21. Oktober 2015 · Kommentare deaktiviert für Moabit hilft: Warum die Helfer kein Dankeschön von Berlin wollen · Kategorien: Deutschland · Tags:

Quelle: Süddeutsche Zeitung

  • Das Bündnis „Moabit hilft“ koordiniert seit Monaten vor dem Berliner Landesamt für Gesundheit und Soziales (Lageso) medizinische Ersthilfe für Flüchtlinge, verteilt Kleidung und Essen.
  • Eine Einladung zu einem Empfang im Roten Rathaus mit Sozialsenator Mario Czaja und dem Regierenden Bürgermeister Michael Müller lehnt „Moabit hilft“ ab.
  • Sprecherin Diana Henniges verweist als Begründung auf die katastrophale Lage vor dem Lageso.

Von Hannah Beitzer, Berlin

SZ: Der Regierende Bürgermeister Michael Müller lädt ehrenamtliche Flüchtlingshelfer zum Empfang ins Rote Rathaus. „Moabit hilft“ will nicht kommen – warum?
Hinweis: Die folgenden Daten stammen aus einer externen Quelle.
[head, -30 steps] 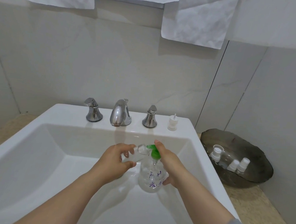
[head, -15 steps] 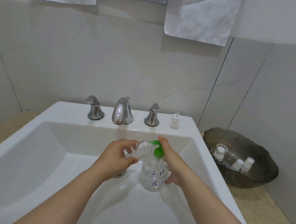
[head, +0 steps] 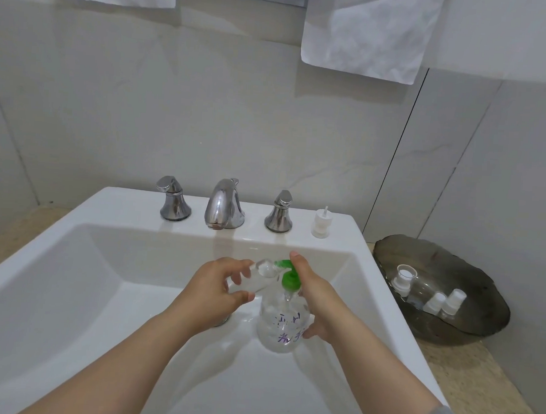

Diana Henniges: Das ist doch eine Farce. Was vor dem Landesamt für Gesundheit und Soziales passiert, ist unterlassene Hilfeleistung. Würden nicht täglich mehr als hundert Freiwillige dort Hilfe leisten, wäre es längst zu Todesfällen gekommen. Die komplette ärztliche Versorgung übernehmen Ehrenamtliche – und wenn Sozialsenator Czaja in Interviews etwas anderes behauptet, dann stimmt das einfach nicht. Es gibt dort außerdem immer noch keine Nacht- und Wochenendversorgung. Und da sollen wir, während neue Flüchtlinge vor dem Lageso ankommen, Prosecco schlürfen und Chorgesängen lauschen mit denen, die dafür verantwortlich sind?

Vergangene Woche hat eine neue Registrierungsstelle für Flüchtlinge in Berlin eröffnet, begleitet von weiteren Maßnahmen. Was hat sich verändert?

Das Einzige, was sich vor dem Lageso verändert hat, ist, dass die Neuankömmlinge dort in Zelten warten dürfen. Aber die, die schon seit Wochen warten, sind immer noch draußen. Abends und am Wochenende ist kein Mensch außer den Freiwilligen da, der die Neuankömmlinge versorgt. Kürzlich kam eine fünfköpfige afghanische Familie an – und keines der Kinder hatte Schuhe an. Sie können sich ja vorstellen, was das bei diesem Wetter bedeutet, ohne Schuhe im strömenden Regen zu stehen.

Die Situation vor dem Lageso ist nicht nur für die Flüchtlinge schwierig, sondern auch für die Helfer. Lässt das Engagement langsam nach, wie es viele befürchten?

Nein, tut es nicht. Die Helfer sind erschöpft und am Ende. Doch sie kommen trotzdem weiter. Denn sie wissen, dass ihr Engagement unerlässlich ist. Das betrifft vor allem die Ärzte. Es gibt dort Flüchtlinge, die an Aids erkrankt sind. Wenn die sich eine Infektion holen, dann sterben sie. Einmal stand eine Frau mit einer Schwangerschaftsvergiftung stundenlang in der Schlange. Sie war im neunten Monat. Wenn der niemand hilft, dann geht das Kind ab und stirbt. Wir trafen auch einen Menschen, der nach einem Bombenanschlag einen 17-fachen Wirbelsäulenbruch hatte. So jemand kann natürlich nicht stundenlang stehen, der fällt irgendwann in Ohnmacht – und schlimmstenfalls trampeln Leute über ihn drüber.

Was erwarten Sie vom Berliner Senat, von Sozialsenator Czaja und Bürgermeister Müller?

Wir erwarten, dass endlich unsere Forderungen erfüllt werden. Dass es vor allem eine hauptamtliche medizinische Versorgung gibt und einen 24-Stunden-Aufnahmedienst. Es kann doch nicht sein, dass am Wochenende nur ein Security-Mitarbeiter vor Ort ist und dass Leute daher vor dem Lageso schlafen müssen. Statt eines Empfangs im Roten Rathaus wäre ein Runder Tisch besser, um über diese Forderungen zu sprechen. Es ist auch wirklich nicht so, dass ich etwas gegen die Politiker persönlich hätte. Sozialsenator Czaja zum Beispiel ist ein ganz sympathischer Mensch. Trotzdem muss ich sagen: Im Moment machen wir kostenlos die Arbeit des Senats.